I wonder: could the algorithm implemented in unicode_string be improved? Or were the algorithms implemented as Rust NIFs also prone to this non-linear complexity?

2 comments

I think the answer is yes. See my comment here: https://news.ycombinator.com/item?id=34253876

They are repeatedly calling Regex.split on the trailing part of the string as they move across the string. Regex.split finds all the matches in the string so runs in linear time so you get a quadratic algorithm. The elixir/erlang regex implementation does not check if the string is valid utf8 before running the regex. They were getting the error because the whole string was being evaluated by the regex engine. It probably won't be as fast as the rust solution but it won't be horribly slow on large strings.

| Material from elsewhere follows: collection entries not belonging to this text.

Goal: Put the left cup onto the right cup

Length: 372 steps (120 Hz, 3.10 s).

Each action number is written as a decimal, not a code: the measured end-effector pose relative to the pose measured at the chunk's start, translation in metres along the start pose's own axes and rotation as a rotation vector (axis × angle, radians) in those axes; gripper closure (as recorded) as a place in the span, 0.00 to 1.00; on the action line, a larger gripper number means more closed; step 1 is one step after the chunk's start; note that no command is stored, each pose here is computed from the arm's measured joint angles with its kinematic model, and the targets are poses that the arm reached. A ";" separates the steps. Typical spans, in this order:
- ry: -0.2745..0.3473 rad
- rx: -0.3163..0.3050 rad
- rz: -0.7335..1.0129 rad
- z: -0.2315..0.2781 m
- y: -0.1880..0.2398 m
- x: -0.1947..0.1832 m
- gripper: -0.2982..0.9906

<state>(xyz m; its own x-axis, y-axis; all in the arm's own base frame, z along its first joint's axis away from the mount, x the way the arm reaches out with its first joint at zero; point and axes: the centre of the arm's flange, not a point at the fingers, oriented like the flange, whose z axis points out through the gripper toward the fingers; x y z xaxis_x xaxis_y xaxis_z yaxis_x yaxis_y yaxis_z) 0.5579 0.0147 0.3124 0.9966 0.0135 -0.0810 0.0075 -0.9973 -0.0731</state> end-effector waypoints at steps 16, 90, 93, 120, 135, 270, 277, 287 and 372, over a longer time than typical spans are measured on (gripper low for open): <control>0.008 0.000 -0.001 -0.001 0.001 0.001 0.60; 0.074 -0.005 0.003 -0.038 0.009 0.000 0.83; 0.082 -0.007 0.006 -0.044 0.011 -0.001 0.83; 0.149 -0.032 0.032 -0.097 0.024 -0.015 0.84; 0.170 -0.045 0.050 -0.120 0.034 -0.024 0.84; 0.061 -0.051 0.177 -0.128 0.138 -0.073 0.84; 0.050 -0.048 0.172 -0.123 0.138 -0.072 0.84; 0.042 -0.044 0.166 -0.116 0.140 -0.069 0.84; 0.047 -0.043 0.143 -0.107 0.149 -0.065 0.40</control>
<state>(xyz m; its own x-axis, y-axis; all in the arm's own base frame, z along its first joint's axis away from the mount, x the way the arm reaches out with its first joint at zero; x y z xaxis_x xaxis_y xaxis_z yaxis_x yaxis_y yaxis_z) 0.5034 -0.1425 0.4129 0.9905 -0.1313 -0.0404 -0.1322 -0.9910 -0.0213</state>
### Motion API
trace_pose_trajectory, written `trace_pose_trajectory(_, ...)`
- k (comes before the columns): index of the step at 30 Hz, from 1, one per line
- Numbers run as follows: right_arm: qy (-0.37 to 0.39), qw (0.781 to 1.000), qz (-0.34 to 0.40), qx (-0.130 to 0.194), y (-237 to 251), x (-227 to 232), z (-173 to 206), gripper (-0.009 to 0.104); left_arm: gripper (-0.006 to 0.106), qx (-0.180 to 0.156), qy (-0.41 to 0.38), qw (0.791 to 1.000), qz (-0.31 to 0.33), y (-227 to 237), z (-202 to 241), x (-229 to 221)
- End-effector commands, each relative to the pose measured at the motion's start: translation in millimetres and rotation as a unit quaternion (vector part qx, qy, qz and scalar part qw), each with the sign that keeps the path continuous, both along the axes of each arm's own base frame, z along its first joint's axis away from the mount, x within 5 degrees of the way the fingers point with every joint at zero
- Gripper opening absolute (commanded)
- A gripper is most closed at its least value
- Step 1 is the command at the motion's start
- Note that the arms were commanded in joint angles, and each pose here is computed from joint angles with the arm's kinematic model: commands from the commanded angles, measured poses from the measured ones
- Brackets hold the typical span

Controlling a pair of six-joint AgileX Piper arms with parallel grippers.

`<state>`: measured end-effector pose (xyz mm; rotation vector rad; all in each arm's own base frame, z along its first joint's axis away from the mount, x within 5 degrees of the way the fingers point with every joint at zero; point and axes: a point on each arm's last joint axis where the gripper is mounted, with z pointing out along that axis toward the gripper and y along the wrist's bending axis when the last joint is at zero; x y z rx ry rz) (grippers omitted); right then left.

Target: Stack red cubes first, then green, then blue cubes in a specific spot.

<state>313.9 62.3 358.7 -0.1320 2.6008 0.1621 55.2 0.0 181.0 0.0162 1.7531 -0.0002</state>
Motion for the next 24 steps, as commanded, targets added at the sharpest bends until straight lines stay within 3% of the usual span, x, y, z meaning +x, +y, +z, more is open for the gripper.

I don't know exactly how the word breaking algorithm works under the hood, but the Rust library I am using seems to have linear complexity, so it should be possible to improve unicode_string (if someone is willing to dedicate the time)
As the author of bstr and also the regex implementation that bstr uses to implement word breaking, it is linear time. It deals with invalid UTF-8 as it sees it. When invalid UTF-8 is encountered, it is treated as if it were the replacement codepoint via the "substitution of maximal subparts" strategy. See: https://docs.rs/bstr/latest/bstr/#handling-of-invalid-utf-8

NSFL regex that implements word breaking: https://github.com/BurntSushi/bstr/blob/86947727666d7b21c97e...

Thanks for clarifying. And thanks for the article, it was a great read!